Postby dws1982 » Wed Jul 19, 2017 1:05 pm
Doing some major 2016 catch-up:
Mike and Dave Need Wedding Dates
Not sure why I watched this. Maybe Zac Efron goodwill from We Are Your Friends. At any rate, this movie is completely useless, wastes some talented actors, and goes way over the top trying to be outrageous.
Paterson
Never been a huge fan of Jim Jarmusch, but I thought this was excellent. Part of my love was purely on a filmmaking level, in the way it achieved an effect without making a big show of it. I liked its approach to the Adam Driver character, the way it made him a genuinely kind and likable person without making him seem un-human. Driver definitely deserves a lot of credit for this as well. I liked that it never tried to sell Paterson as any kind of a masterful poet, but it didn't sell his average-ness as anything close to a laughing point. I also think the portrayal of the wife character is pretty masterfully handled; the way she has a different career goal almost daily, the way she's ready to spend money that they probably don't need to spend, the way she cooks weird foods that her husband doesn't like, but he'll never let on, and we can understand why...so many other directors and actresses would've mishandled that character.
The Innocents
An important movie because it's such a rare beast: It's a serious look at issues of religious faith, it's about women, and it's for the most part made by women (director, three of the writers, cinematographer, editor). You see movies about men and their faith struggles all the time (just last year, Silence and Hacksaw Ridge), but this one deserves attention for this alone. The movie itself is very good, I think. Similarly to Ida, it deals with a Polish nun (in this case, several), with the devastation of World War II still in the background. It even features Agata Kulesza. I'm going to be sketchy on plot specifics, because I do think it will play better if you go in fairly fresh--and I do hope some people take a chance on this; it's on DVD and streaming on Amazon Prime--but essentially it plays out the question of how people of religious faith react when they face something so evil and traumatizing that it shakes their world off its axis. If the movie doesn't exactly give a quick or easy answer to that question, it's because the answer looks different for each person.
Love & Friendship
I'm a big Whit Stillman fan, and as with most of his movies, I definitely feel I need to see this again before I give a solid verdict. Stillman gets a lot of credit for dialogue, but I think he deserves mention for his attention to detail. I loved being in this world though, much more than I usually do with Austen adaptations, and the ensemble was top-to-bottom excellent.
The BFG
Not going to be go-to Spielberg, but then again fantasy-land Spielberg is never my favorite mode of his (well, except A.I., but that's a very dark fantasy).

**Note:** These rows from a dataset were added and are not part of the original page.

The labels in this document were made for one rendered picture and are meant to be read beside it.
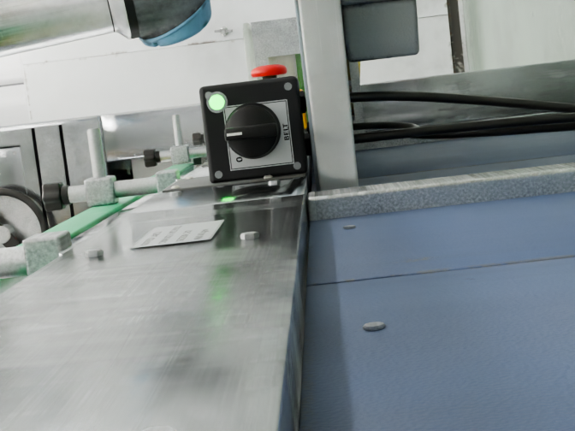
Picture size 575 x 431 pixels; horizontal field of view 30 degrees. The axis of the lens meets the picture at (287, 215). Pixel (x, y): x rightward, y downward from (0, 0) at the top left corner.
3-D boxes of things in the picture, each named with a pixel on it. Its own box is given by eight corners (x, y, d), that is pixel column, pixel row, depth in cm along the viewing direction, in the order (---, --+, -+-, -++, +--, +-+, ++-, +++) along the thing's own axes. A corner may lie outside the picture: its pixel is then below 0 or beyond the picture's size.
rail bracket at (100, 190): (187, 193, 104) (51, 209, 105) (178, 118, 103) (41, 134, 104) (182, 197, 100) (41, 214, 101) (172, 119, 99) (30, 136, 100)
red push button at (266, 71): (254, 97, 120) (251, 67, 120) (290, 93, 120) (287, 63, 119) (252, 97, 116) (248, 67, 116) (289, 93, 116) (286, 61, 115)
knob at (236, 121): (284, 155, 86) (282, 157, 83) (228, 162, 87) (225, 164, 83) (277, 99, 86) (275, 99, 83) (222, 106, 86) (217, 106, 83)
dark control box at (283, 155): (313, 166, 95) (218, 177, 95) (303, 75, 94) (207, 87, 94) (313, 174, 86) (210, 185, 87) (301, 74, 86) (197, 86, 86)
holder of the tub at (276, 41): (321, 186, 182) (275, 191, 182) (303, 23, 179) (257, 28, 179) (322, 196, 165) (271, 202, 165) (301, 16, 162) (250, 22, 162)
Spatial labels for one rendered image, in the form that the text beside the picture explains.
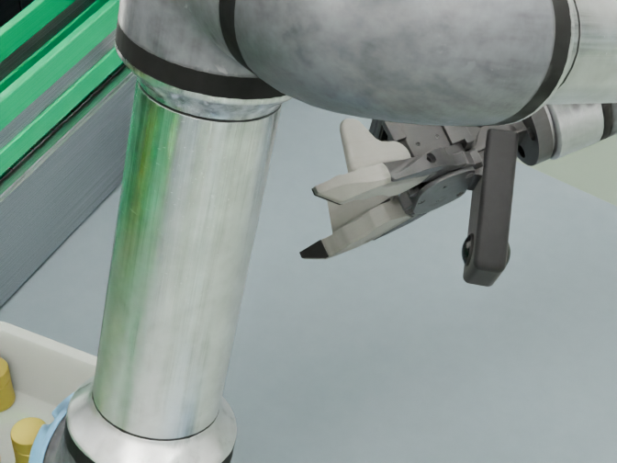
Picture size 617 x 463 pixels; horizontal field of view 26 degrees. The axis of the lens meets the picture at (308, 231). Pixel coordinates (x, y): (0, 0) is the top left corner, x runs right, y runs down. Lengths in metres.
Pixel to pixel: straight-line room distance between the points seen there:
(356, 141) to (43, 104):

To me Spielberg's strengths, especially in his most recent films, is in character interactions; when I think of War Horse, I think of that brief interaction between Jeremy Irvine and Niels Arestrup near the end; with Bridge of Spies, it's those scenes between Hanks and Rylance; with Lincoln, it's any number of scenes, but a more obscure scene that stands out is Daniel Day-Lewis and David Warshofsky, where Lincoln is trying to convince him to vote for the amendment, and Warshofsky ultimately stumbles over the line "I am a prejudiced man". You don't get as many of thost scenes in a movie like this, but when you do get Mark Rylance and Ruby Barnhill together, the movie is much more compelling than it is in those scenes where it's about giants fighting and such. There are plenty of great moments, and Spielberg builds a world in a way that few other filmmakers even approach. Rylance is excellent; if people complain all the time about Andy Serkis not getting nominated for this or that motion capture performance, they really should've said something about Rylance (although I know it's not motion capture in exactly the same way that Gollum is, it's still visual-effects enhanced).
The Childhood of a Leader
If you look at this on a pure plot level, it's absurd. I'll grant that. If you take out the bookends, which show the protagonist as a future Fascist leader of some sort, you've essentially just got an evil child movie, which is what the movie essentially is. The child is born to an American father and French mother; the father is a diplomat in France hammering out some of the negotiations that would help create the Treaty of Versailles. The symbolism is pretty thick then: America and France are giving birth to a Fascist brute, just as the Allies (which included America and France) contributed to the birth of Fascism with their unduly harsh terms of surrender at Versailles. Of course history is complex than that, but this movie isn't necessarily claiming to have all the answers. But let's throw plot aside for a minute, and talk about what's really important: This is, without question, one of the most assured directorial debuts in years. Brady Corbet shows more ambition and creativity here on his first film than many directors do on their tenth film.